**DATA SHOWN**

■ ■ ■ ■ ■

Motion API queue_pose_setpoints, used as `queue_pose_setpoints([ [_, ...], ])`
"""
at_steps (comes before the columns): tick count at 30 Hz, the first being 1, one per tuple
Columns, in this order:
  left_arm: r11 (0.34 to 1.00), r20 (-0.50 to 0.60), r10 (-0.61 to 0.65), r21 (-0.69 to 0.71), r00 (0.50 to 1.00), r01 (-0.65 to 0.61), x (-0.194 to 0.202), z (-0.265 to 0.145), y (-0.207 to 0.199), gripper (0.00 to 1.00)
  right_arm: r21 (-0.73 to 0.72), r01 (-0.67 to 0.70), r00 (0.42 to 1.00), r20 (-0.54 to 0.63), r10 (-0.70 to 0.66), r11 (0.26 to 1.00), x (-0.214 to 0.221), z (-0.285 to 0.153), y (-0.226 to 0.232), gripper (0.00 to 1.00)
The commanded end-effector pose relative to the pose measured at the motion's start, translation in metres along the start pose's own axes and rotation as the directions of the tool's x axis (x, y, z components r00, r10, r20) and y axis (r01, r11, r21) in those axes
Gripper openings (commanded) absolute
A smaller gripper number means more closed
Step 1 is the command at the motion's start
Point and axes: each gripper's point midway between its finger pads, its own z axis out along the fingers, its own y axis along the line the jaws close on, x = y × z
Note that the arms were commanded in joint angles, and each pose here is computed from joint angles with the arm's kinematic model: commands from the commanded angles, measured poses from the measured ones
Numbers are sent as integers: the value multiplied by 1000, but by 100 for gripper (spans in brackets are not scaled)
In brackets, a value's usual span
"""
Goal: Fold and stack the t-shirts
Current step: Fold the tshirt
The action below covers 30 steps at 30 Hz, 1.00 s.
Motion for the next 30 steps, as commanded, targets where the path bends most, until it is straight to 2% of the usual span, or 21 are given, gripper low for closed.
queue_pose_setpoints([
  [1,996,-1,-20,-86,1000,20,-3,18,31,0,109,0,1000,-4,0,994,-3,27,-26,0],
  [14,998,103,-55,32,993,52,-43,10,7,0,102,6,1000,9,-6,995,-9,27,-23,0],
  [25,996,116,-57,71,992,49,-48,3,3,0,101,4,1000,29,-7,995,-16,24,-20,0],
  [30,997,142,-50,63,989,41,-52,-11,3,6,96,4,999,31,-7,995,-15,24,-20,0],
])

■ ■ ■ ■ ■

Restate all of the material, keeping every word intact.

Motion API queue_pose_setpoints, used as `queue_pose_setpoints([ [_, ...], ])`
"""
at_steps (comes before the columns): tick count at 30 Hz, the first being 1, one per tuple
Columns, in this order:
  left_arm: r11 (0.34 to 1.00), r20 (-0.50 to 0.60), r10 (-0.61 to 0.65), r21 (-0.69 to 0.71), r00 (0.50 to 1.00), r01 (-0.65 to 0.61), x (-0.194 to 0.202), z (-0.265 to 0.145), y (-0.207 to 0.199), gripper (0.00 to 1.00)
  right_arm: r21 (-0.73 to 0.72), r01 (-0.67 to 0.70), r00 (0.42 to 1.00), r20 (-0.54 to 0.63), r10 (-0.70 to 0.66), r11 (0.26 to 1.00), x (-0.214 to 0.221), z (-0.285 to 0.153), y (-0.226 to 0.232), gripper (0.00 to 1.00)
The commanded end-effector pose relative to the pose measured at the motion's start, translation in metres along the start pose's own axes and rotation as the directions of the tool's x axis (x, y, z components r00, r10, r20) and y axis (r01, r11, r21) in those axes
Gripper openings (commanded) absolute
A smaller gripper number means more closed
Step 1 is the command at the motion's start
Point and axes: each gripper's point midway between its finger pads, its own z axis out along the fingers, its own y axis along the line the jaws close on, x = y × z
Note that the arms were commanded in joint angles, and each pose here is computed from joint angles with the arm's kinematic model: commands from the commanded angles, measured poses from the measured ones
Numbers are sent as integers: the value multiplied by 1000, but by 100 for gripper (spans in brackets are not scaled)
In brackets, a value's usual span
"""
Goal: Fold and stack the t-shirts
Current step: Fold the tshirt
The action below covers 30 steps at 30 Hz, 1.00 s.
Motion for the next 30 steps, as commanded, targets where the path bends most, until it is straight to 2% of the usual span, or 21 are given, gripper low for closed.
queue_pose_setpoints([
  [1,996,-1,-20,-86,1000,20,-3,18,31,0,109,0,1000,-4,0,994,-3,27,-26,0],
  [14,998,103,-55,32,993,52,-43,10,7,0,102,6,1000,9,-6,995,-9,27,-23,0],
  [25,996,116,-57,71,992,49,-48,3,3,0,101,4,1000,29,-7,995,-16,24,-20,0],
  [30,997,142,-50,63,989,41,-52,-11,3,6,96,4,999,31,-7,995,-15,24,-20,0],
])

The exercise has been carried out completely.